Exercise: How many lines in the records below contain the word "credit"? Answer with the number only.
━━ Records supplied
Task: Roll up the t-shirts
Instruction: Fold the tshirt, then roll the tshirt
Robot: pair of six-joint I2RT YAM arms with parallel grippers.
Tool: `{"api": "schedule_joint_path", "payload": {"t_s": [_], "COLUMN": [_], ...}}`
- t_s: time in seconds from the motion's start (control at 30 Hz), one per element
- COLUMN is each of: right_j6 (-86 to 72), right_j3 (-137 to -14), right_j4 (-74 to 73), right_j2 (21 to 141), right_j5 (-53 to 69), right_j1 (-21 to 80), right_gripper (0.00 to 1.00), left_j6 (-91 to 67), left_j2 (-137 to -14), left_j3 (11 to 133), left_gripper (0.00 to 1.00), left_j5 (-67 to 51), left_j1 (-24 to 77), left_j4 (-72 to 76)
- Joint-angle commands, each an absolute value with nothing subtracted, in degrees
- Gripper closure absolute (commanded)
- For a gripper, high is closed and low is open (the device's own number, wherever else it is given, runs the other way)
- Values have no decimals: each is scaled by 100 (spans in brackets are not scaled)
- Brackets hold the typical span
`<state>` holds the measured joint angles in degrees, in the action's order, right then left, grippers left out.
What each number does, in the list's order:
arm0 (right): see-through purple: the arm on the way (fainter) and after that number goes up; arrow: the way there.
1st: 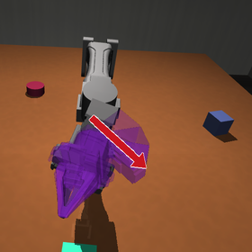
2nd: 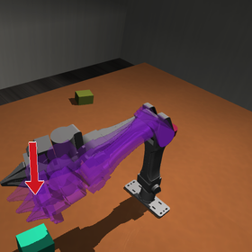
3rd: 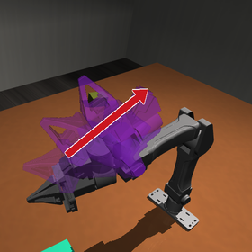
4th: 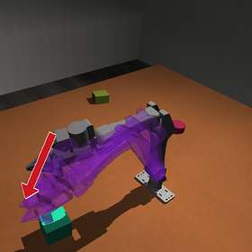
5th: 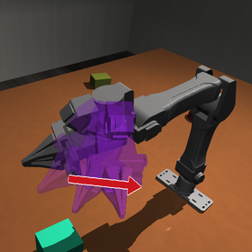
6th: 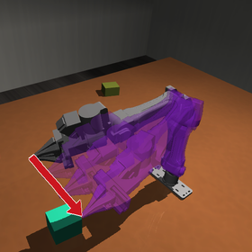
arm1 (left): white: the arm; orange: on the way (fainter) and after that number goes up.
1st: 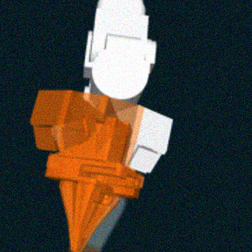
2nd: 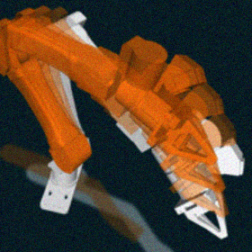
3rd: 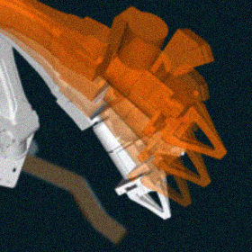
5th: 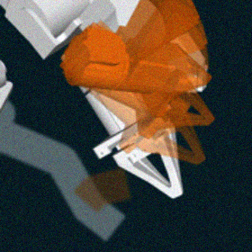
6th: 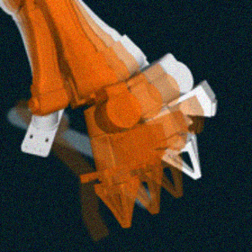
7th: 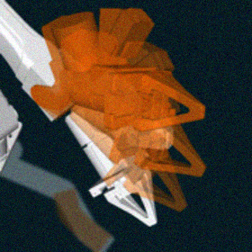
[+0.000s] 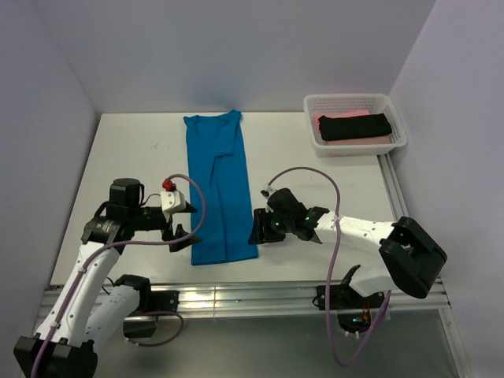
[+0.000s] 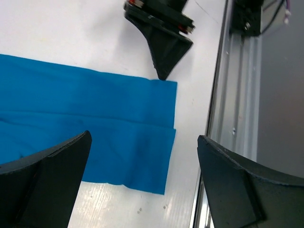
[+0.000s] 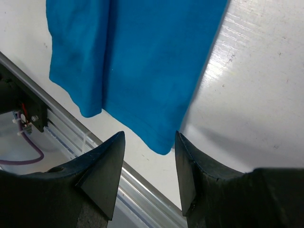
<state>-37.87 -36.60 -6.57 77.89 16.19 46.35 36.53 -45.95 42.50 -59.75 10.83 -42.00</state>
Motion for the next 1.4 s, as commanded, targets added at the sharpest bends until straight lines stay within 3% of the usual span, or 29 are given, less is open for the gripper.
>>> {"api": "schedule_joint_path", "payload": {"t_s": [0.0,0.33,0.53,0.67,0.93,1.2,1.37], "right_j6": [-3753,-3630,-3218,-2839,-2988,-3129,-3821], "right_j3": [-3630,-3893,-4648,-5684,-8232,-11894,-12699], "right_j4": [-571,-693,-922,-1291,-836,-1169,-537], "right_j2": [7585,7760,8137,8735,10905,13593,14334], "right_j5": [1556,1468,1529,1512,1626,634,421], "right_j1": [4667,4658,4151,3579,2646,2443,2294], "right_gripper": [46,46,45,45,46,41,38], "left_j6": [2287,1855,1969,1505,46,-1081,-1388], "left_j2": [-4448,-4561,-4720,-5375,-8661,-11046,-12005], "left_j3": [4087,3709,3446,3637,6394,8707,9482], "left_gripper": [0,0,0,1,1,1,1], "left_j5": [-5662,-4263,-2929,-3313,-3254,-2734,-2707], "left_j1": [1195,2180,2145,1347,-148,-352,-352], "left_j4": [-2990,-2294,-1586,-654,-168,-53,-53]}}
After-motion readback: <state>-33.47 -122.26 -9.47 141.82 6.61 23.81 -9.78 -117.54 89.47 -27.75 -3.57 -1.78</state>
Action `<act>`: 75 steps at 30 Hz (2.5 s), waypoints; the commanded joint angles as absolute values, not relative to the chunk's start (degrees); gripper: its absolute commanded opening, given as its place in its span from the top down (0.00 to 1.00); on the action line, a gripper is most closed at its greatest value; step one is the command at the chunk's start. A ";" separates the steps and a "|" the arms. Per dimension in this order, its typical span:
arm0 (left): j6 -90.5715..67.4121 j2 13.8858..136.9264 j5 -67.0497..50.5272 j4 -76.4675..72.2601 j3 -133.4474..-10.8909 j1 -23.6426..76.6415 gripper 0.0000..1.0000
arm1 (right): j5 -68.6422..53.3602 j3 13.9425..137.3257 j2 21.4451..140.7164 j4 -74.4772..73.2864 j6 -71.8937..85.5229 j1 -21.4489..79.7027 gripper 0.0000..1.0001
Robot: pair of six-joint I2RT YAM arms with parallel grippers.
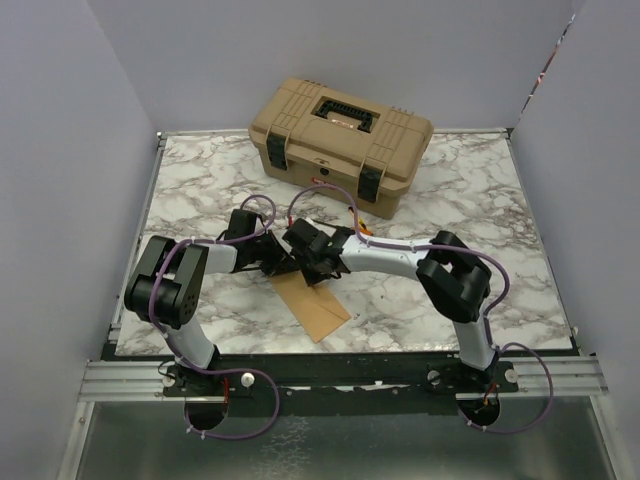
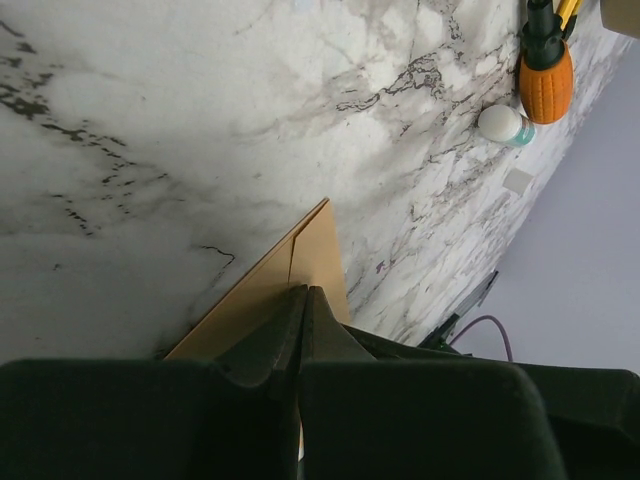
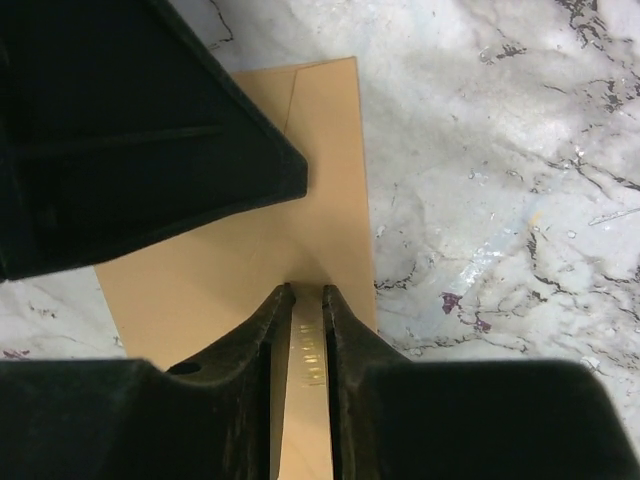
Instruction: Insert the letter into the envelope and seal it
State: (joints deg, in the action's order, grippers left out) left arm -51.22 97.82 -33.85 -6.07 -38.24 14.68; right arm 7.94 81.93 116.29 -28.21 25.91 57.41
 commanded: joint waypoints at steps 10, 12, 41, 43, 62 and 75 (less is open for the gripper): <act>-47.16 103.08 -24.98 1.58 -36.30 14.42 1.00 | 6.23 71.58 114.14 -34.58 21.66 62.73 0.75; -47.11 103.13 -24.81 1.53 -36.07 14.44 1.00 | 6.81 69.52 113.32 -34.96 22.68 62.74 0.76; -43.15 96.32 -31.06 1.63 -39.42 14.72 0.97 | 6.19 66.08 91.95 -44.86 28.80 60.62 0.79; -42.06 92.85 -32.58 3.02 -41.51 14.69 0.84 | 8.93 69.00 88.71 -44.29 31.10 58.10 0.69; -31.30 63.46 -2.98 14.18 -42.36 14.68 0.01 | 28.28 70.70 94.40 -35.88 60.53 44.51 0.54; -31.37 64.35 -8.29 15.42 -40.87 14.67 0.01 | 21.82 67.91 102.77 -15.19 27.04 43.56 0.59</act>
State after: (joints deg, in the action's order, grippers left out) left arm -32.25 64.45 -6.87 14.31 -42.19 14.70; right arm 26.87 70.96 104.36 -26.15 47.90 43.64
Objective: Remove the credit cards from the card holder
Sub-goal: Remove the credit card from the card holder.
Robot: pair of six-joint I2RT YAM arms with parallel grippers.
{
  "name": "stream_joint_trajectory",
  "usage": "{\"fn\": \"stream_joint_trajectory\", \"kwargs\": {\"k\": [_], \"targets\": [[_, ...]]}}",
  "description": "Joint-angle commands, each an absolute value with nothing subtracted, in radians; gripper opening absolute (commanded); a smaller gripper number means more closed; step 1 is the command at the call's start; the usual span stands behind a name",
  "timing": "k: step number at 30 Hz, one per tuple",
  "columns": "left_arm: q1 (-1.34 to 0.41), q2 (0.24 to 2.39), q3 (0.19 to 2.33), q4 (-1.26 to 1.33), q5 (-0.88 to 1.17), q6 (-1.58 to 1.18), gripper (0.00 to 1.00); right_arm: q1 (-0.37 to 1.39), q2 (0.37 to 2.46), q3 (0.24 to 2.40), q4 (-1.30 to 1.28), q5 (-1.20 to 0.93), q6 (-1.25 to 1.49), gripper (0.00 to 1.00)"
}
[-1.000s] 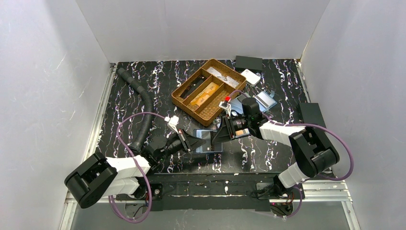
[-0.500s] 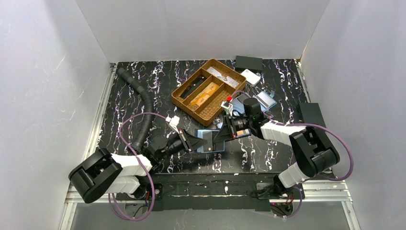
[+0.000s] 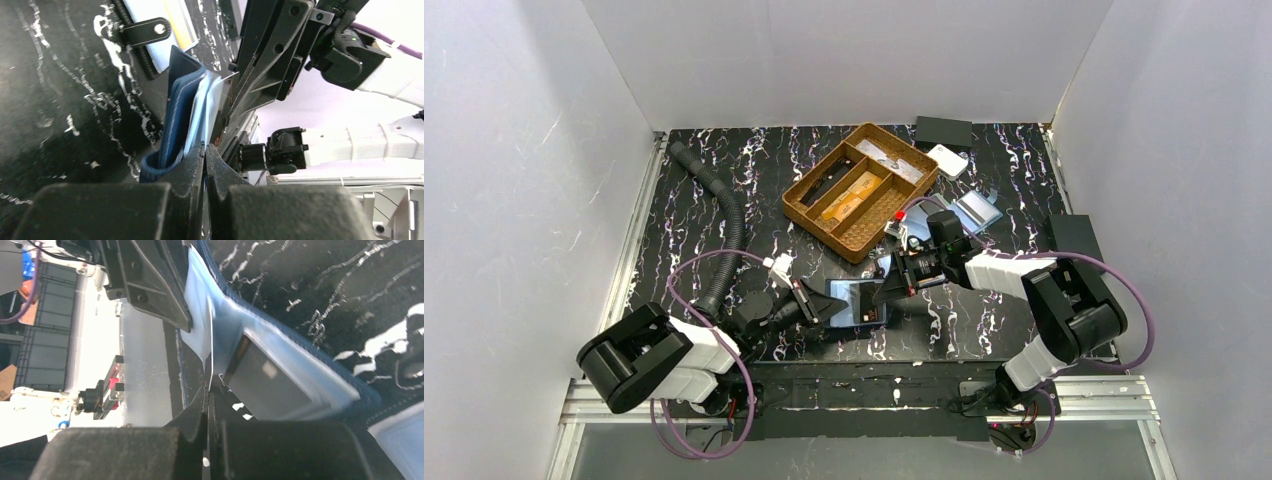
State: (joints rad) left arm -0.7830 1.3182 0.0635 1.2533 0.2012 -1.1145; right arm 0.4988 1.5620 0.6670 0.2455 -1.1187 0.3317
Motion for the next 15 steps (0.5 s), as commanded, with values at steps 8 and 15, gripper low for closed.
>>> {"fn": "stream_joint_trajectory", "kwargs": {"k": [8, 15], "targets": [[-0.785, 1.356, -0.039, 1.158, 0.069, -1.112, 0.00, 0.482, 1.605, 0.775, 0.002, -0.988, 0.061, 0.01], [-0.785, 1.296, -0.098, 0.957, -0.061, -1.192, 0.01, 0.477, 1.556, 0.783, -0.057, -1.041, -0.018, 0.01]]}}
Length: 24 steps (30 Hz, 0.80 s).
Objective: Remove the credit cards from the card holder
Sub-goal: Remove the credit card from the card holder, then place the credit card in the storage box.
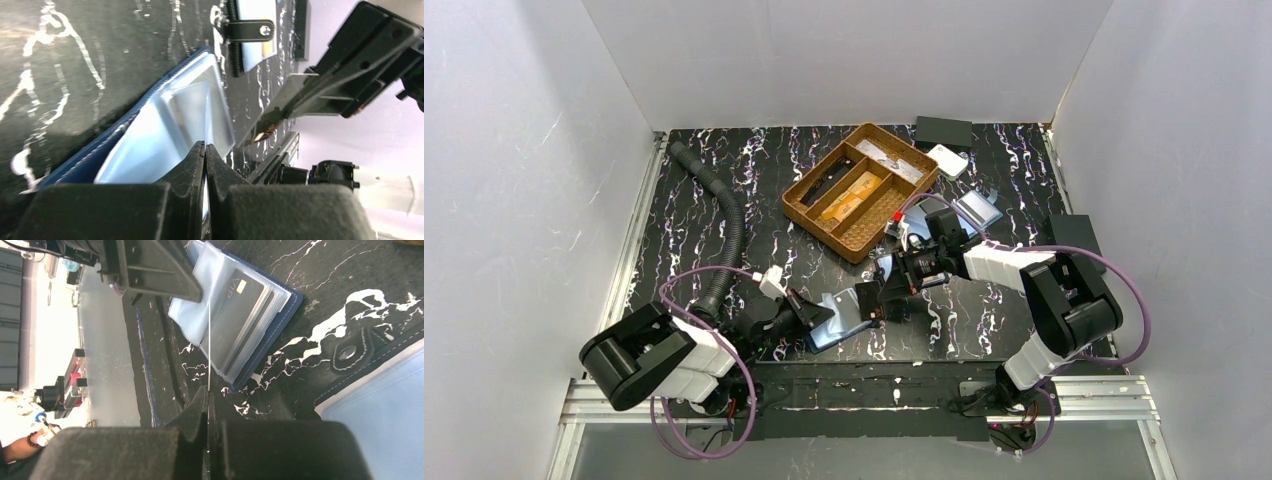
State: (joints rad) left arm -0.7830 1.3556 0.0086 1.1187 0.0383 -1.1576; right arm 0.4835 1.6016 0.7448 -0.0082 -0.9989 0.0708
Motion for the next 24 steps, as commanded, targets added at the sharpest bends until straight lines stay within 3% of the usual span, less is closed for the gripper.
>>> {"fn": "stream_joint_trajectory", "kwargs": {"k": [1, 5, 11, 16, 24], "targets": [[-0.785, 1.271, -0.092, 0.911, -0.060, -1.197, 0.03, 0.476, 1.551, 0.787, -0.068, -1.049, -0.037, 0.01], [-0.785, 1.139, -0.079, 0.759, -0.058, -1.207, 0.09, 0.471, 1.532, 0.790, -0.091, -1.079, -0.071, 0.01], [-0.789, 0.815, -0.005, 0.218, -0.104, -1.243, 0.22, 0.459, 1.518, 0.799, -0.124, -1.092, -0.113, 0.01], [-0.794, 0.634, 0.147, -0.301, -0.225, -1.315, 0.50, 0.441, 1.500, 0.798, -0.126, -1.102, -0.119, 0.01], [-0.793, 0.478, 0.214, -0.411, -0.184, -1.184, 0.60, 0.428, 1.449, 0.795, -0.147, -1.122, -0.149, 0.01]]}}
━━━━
Response: 4